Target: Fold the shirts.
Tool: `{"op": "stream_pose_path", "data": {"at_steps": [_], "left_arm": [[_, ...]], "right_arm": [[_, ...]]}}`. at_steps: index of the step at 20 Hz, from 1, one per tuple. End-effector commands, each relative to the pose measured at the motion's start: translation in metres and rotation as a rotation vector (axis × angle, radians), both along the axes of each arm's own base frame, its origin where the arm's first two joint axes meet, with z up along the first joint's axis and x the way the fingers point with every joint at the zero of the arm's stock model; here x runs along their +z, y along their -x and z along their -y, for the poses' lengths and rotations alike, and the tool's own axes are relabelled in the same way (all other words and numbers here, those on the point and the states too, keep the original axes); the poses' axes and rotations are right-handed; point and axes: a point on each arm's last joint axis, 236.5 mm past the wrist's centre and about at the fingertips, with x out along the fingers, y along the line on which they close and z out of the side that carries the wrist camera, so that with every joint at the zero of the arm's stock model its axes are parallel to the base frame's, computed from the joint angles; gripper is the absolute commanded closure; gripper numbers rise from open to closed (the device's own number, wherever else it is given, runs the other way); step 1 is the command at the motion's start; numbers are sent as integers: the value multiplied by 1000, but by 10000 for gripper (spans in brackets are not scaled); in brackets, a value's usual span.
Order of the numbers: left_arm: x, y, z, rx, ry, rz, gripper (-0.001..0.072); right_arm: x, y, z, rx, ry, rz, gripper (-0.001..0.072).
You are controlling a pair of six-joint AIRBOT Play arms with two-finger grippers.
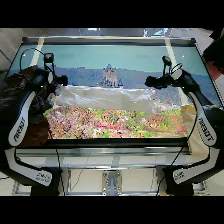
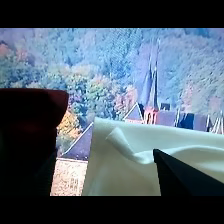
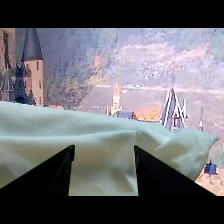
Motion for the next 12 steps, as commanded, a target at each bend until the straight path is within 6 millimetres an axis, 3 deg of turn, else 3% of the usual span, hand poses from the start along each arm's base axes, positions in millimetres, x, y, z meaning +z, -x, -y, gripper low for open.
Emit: {"op": "stream_pose_path", "data": {"at_steps": [1,3,5,7,10,12], "left_arm": [[72,4,1,-2,7,133,6],[110,10,4,-11,10,205,5],[138,13,7,-18,14,265,5],[154,14,11,-30,18,308,6],[153,12,19,-46,21,315,5],[146,10,23,-52,22,303,6]], "right_arm": [[66,12,48,-17,138,75,274],[64,36,94,-137,99,-29,248],[32,70,122,-189,-45,-222,247],[10,88,124,-175,-291,-326,245],[-14,72,128,-227,-528,-332,72],[-42,69,122,-207,-541,-370,72]]}}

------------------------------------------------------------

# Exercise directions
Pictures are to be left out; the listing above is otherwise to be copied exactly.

# Result of this task
Target: Fold the shirts.
Tool: `{"op": "stream_pose_path", "data": {"at_steps": [_], "left_arm": [[_, ...]], "right_arm": [[_, ...]]}}`. at_steps: index of the step at 20 Hz, from 1, one per tuple. End-effector commands, each relative to the pose measured at the motion's start: translation in metres and rotation as a rotation vector (axis × angle, radians), both along the axes of each arm's own base frame, its origin where the arm's first two joint axes meet, with z up along the first joint's axis and x the way the fingers point with every joint at the zero of the arm's stock model; here x runs along their +z, y along their -x and z along their -y, for the poses' lengths and rotations alike, and the tool's own axes are relabelled in the same way (all other words and numbers here, those on the point and the states too, keep the original axes); the poses' axes and rotations are right-handed; point and axes: a point on each arm's last joint axis, 236.5 mm past the wrist's centre and about at the fingertips, with x out along the fingers, y along the line on which they close and z out of the side that carries the wrist camera, so that with every joint at the zero of the arm's stock model its axes are parallel to the base frame's, computed from the joint angles; gripper is the absolute commanded closure; gripper numbers rise from open to closed (the device's own number, wherever else it is given, runs the other way); step 1 is the command at the motion's start; numbers are sent as integers: the value multiplied by 1000, but by 10000 for gripper (spans in brackets are not scaled); in brackets, a value's usual span.
Order of the numbers: left_arm: x, y, z, rx, ry, rz, gripper (-0.001..0.072); right_arm: x, y, z, rx, ry, rz, gripper (-0.001..0.072).
You are controlling a pair of six-joint AIRBOT Play arms with two-finger grippers.
Motion for the next 12 steps, as commanded, a target at each bend until the straight path is within 6 millimetres an axis, 3 deg of turn, else 3% of the usual span, hand poses from the start along each arm's base axes, positions in millimetres, x, y, z meaning +z, -x, -y, gripper low for open.
Emit: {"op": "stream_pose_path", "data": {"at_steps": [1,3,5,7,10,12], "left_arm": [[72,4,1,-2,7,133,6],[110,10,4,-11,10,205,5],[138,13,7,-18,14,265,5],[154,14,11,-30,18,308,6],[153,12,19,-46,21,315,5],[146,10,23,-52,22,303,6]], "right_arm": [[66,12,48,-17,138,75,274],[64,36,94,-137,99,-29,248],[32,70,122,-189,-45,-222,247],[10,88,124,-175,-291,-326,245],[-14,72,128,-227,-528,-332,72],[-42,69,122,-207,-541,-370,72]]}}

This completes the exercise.